Sur le bien-fondé de la créance :
Pôle Emploi justifie de l'adhésion de M. [Z] au contrat de sécurisation professionnelle à compter du 1er mars 2021, dès la rupture de son contrat de travail actée le 28 février 2021.
Il apparaît que la SAS [3] a remis à cette date les documents nécessaires à M. [Z] et ne peut donc prétendre ignorer qu'il avait adhéré au CSP.
En vertu de l'article L1233-69 du code du travail, et de l'article 21 de la convention du 26 janvier 2015 relative au contrat de sécurisation professionnelle, l'employeur est redevable d'une somme correspondant à l'indemnité de préavis que le salarié aurait perçue s'il n'avait pas bénéficié du contrat de sécurisation professionnelle.
En indiquant se désister de son opposition, la SAS [3], sans reconnaître formellement qu'elle ne conteste plus devoir ses sommes, n'apporte aucun élément qui justifierait de remettre en cause sa dette, que ce soit dans son principe ou dans son montant.
Au vu de l'ensemble de ces éléments, la contrainte sera validée et la SAS [3] sera tenue de verser la somme de 4 746,63 euros, assortie des intérêts au taux légal à compter du 23 février 2022, date de réception de la mise en demeure, outre les frais de ladite mise en demeure.
En application de l'article 696 du code de procédure civile, la SAS [3] supportera les dépens, comprenant les frais de la contrainte.
En revanche, l'équité commande en l'espèce de ne pas faire application des dispositions de l'article 700 du code de procédure civile.
En matière d'opposition à contrainte, l'exécution provisoire est de droit.
PAR CES MOTIFS
Le tribunal, statuant publiquement par décision mise à disposition, contradictoire et en dernier ressort,
DIT que le désistement de la SAS [3] est sans objet,
VALIDE la contrainte émise le 25 novembre 2022 par France Travail à l'encontre de la SAS [3] pour un montant de 4 746,63 euros.
En conséquence,
CONDAMNE la SAS [3] à verser à France Travail, anciennement dénommée Pôle Emploi, agissant pour le compte de l'Unedic, la somme de 4 746,63 euros assortie des intérêts au taux légal à compter du 23 février 2022, outre les frais de mise en demeure.
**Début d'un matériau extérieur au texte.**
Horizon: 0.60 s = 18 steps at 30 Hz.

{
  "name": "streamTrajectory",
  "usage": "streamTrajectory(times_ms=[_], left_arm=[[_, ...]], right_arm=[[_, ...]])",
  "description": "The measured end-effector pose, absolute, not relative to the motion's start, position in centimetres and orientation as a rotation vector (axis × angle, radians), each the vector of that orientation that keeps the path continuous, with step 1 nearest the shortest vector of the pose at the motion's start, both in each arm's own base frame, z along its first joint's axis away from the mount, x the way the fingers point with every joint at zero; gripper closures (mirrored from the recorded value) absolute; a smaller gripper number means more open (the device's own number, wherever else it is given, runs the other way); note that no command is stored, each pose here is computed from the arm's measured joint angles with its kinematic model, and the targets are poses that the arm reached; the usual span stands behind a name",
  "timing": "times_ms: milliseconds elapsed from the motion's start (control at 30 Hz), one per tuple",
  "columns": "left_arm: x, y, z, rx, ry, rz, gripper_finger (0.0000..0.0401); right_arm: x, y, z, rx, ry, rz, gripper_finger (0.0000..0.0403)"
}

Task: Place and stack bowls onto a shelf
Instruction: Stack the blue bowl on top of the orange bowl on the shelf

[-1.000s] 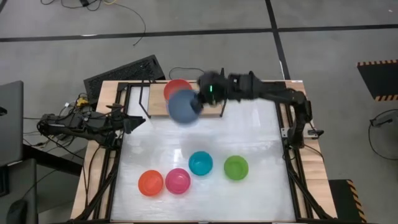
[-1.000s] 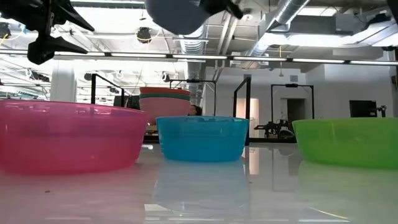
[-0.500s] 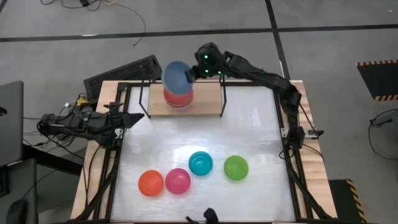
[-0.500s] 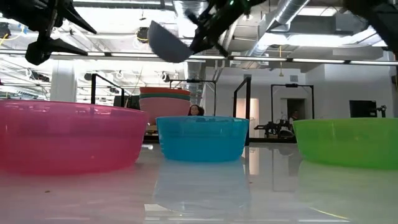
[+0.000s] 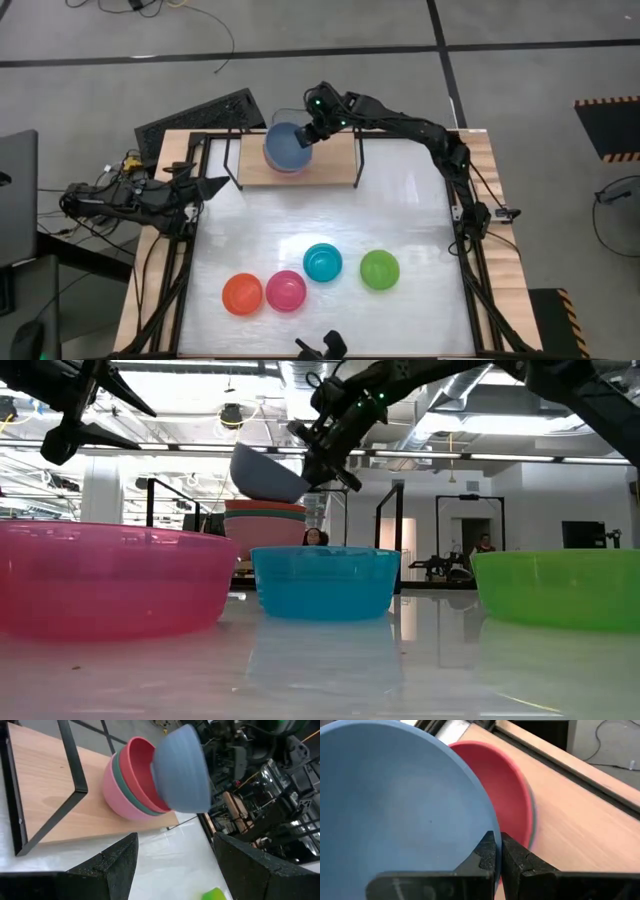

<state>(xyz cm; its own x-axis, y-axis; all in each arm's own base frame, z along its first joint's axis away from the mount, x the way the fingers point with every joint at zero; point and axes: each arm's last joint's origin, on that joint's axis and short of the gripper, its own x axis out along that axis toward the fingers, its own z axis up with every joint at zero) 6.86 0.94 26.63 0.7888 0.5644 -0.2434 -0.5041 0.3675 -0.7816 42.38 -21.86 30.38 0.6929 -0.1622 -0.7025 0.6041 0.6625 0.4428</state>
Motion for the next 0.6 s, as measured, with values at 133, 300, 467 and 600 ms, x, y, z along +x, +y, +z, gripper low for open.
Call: streamTrajectory(times_ms=[133,300,467,600], left_arm=[[6.84,0.96,26.63,-0.978,-0.075,0.693,0.0156],[6.84,0.97,26.64,-0.976,-0.078,0.697,0.0156],[6.84,0.97,26.64,-0.976,-0.078,0.697,0.0156],[6.84,0.98,26.63,-0.975,-0.079,0.699,0.0156]], right_arm=[[42.26,-21.74,30.64,0.720,0.677,-0.470,0.0350],[42.18,-21.92,30.59,0.700,0.682,-0.467,0.0326],[42.04,-22.30,30.62,0.672,0.672,-0.515,0.0309],[42.04,-22.68,30.79,0.656,0.647,-0.518,0.0286]])
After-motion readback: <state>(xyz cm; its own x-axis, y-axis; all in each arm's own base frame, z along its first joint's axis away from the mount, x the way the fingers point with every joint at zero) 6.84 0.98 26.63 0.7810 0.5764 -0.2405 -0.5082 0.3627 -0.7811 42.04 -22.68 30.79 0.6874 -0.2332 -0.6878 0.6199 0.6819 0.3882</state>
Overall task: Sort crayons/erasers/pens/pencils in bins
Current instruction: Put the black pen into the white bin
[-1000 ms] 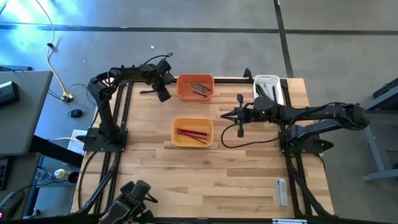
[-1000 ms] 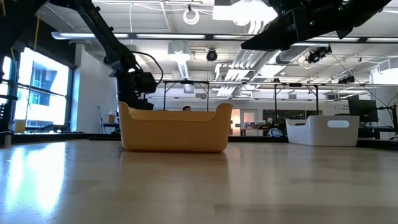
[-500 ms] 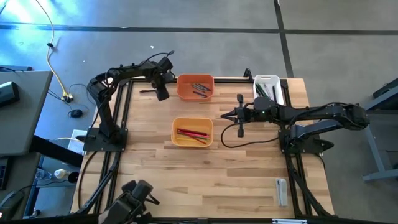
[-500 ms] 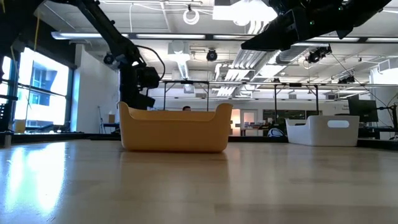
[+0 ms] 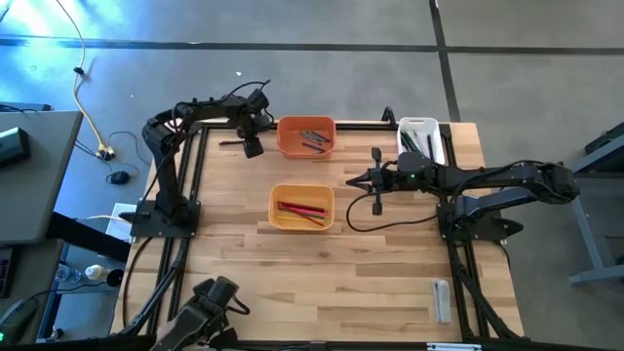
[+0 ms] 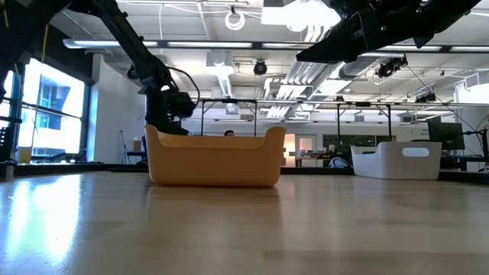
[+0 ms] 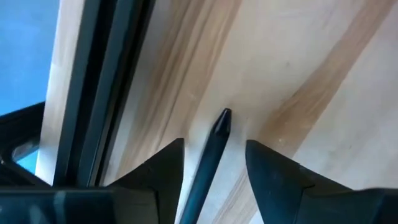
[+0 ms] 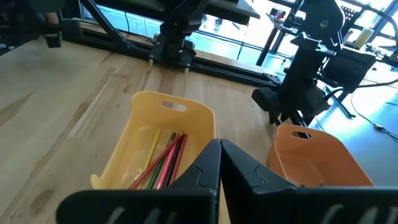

DIT n'y avoir lieu à application de l'article 700 du code de procédure civile.
CONDAMNE la SAS [3] à supporter les dépens de la présente instance, comprenant les frais de signification de la contrainte.
RAPPELLE que la décision du tribunal est exécutoire de droit à titre provisoire
En foi de quoi, le présent jugement a été rendu par Albane OLIVARI, présidente et par Sophie RAOU, greffière.